The film, shot at Golden Oak Ranch in Newhall, California, later aired on the Walt Disney anthology television series.
==Plot==
After his stern Uncle Daniel describes him as a "millstone" for neglecting his chores, ten-year-old Toby Tyler runs away from his foster home to join the circus. There, he soon befriends Mr. Stubbs, a frisky chimpanzee. However, the circus isn't all fun and games; his employer Harry Tupper, the candy vendor, is dishonest and greedy. He convinces Toby that his Aunt Olive and Uncle Daniel don't love him or want him back and hides their letters. Toby resigns himself to circus life, even scoring himself a much bigger role, when he replaces the uppity, self-centered boy bareback rider after an injury. When Toby discovers, with the help of Mr. Stubbs, that Harry lied to him about his aunt and uncle, he departs the circus for home. Mr. Stubbs follows him and Toby decides to take the chimp home with him. Soon after, though, Mr. Stubbs is chased by a hunter's dog. The hunter, Jim Weaver, accidentally shoots Mr. Stubbs just as Harry arrives to haul Toby back to the circus.

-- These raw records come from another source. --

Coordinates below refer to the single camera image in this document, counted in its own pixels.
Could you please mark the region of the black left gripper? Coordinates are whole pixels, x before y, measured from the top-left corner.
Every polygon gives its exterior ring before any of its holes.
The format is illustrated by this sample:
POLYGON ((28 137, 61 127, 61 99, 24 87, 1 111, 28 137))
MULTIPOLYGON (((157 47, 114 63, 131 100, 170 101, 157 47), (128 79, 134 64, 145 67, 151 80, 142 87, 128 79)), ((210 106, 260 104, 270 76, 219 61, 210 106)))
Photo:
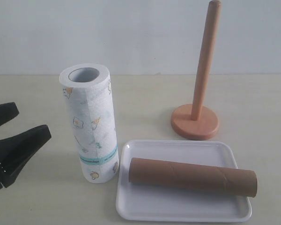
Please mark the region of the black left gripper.
MULTIPOLYGON (((15 102, 0 104, 0 126, 19 114, 15 102)), ((0 140, 0 190, 12 185, 23 167, 50 139, 47 125, 0 140)))

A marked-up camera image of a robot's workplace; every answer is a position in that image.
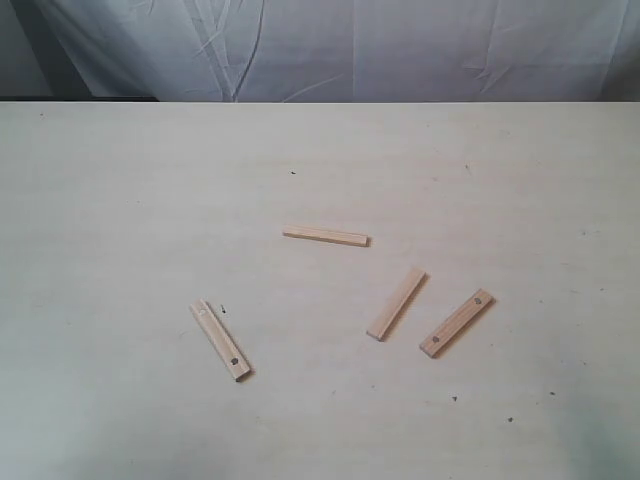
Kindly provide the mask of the white backdrop cloth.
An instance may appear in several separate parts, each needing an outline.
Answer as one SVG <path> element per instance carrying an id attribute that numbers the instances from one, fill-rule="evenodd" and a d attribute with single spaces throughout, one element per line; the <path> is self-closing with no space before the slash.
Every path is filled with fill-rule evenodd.
<path id="1" fill-rule="evenodd" d="M 635 101 L 635 1 L 5 1 L 8 99 Z"/>

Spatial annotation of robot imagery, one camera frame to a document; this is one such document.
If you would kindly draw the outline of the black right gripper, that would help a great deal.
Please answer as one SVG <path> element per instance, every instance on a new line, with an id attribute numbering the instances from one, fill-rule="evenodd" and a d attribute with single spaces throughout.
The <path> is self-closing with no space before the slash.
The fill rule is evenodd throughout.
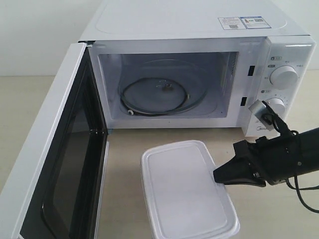
<path id="1" fill-rule="evenodd" d="M 266 187 L 276 185 L 303 171 L 301 140 L 297 131 L 255 143 L 234 144 L 235 156 L 213 171 L 216 183 Z"/>

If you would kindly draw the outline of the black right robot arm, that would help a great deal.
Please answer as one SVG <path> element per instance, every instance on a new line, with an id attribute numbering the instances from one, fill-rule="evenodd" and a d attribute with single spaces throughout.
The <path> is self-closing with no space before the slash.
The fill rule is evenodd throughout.
<path id="1" fill-rule="evenodd" d="M 319 169 L 319 130 L 233 145 L 234 157 L 213 171 L 214 180 L 225 185 L 265 187 Z"/>

Back at the circus, Toby finds his aunt and uncle in attendance, leading to a tearful reunion. When Harry tries to pursue Toby, he's obstructed by Ben, who confronts him for tampering with Toby's mail and warns him to leave him alone. Joyfully, just before Toby's performance, with his family in attendance, he discovers that Mr. Stubbs has survived his wounds, having been brought back to the circus by Jim. Relieved, Toby begins his performance on horseback, only to have Mr. Stubbs jump down from the trapeze to join him, thus creating a wonderful new act for the circus.

==Cast==

| Role | Actor |
|---|---|
| Toby Tyler | Kevin Corcoran |
| Harry Tupper | Bob Sweeney |
| Sam Treat | Gene Sheldon |
| Benjamin Obadiah "Ben" Cotter | Henry Calvin |
| Colonel Sam Castle | Richard Eastham |
| Jim Weaver | James Drury |
| Mademoiselle Jeanette | Barbara Beaird |
| Monsieur Ajax | Dennis Olivieri |
| Aunt Olive | Edith Evanson |
| Uncle Daniel | Tom Fadden |
| Circus Cook (uncredited) | Henry Rowland |
| Roustabout (uncredited) | Kermit Maynard |
| Drummer (uncredited) | James MacDonald |
| Bandleader (as Ollie Wallace) | Oliver Wallace |
| Downtown Parade Organist | James Dietrich |
| Concession Worker | Michael McGreevey |
| Jailbird (uncredited) | William Challee |
| Roustabout (uncredited) | John Cliff |
| Ringling Brothers Clown (uncredited) | 'Eddie Spaghetti' Emerson |
| Ringling Brothers Clown (uncredited) | Abe Goldstein |
| Townsman (uncredited) | Sam Harris |
| Ringling Brothers Clown (uncredited) | Duke Johnson |
| Ringling Brothers Clown (uncredited) | Harry C. Johnson |
| Sheriff (uncredited) | Jess Kirkpatrick |
| Wife in Audience (uncredited) | Ruth Lee |
| Townsman (uncredited) | Herbert Lytton |
| Ticket-Taker (uncredited) | Howard Negley |
| Jailbird (uncredited) | William Newell |
| Undetermined Secondary Role (uncredited) | Barry Seltzer |
| Husband in Audience (uncredited) | Robert Shayne |
| Townsman (uncredited) | Guy Wilkerson |

==Reception==
Howard Thompson of The New York Times wrote: "The kids will love 'Toby Tyler' and his circus world. Leave it to a shrewd old master like Walt Disney to package a simple, warm and sentimental little yarn about an orphan boy and the big top." Variety called it "a warm-hearted, chucklesome film" with a script that "has a number of good laughs, and consistently maintains interest even for the more sophisticated adults." John L. Scott of the Los Angeles Times wrote: "Disney's knack of taking a simple theme, usually a small boy and his pet animal, and building it into a box-office product is again exemplified in 'Toby Tyler' ... Mr. Stubbs, it must be said, just about steals the movie, too." Harrison's Reports wrote: "The Disney brand of cinemagic has been applied to a tested and true circus story and the result is a whimsical, delightful film for the youngsters and those adults who like their entertainment nostalgic and nonsensical." The Monthly Film Bulletin wrote that the story, though familiar, "should still give pleasure to children. On the other hand, there is little sense of the real circus; and not enough fantasy or natural child charm (Kevin Corcoran is merely efficient) to make up for this lack."

==Home media==
The film was issued on DVD on August 2, 2005.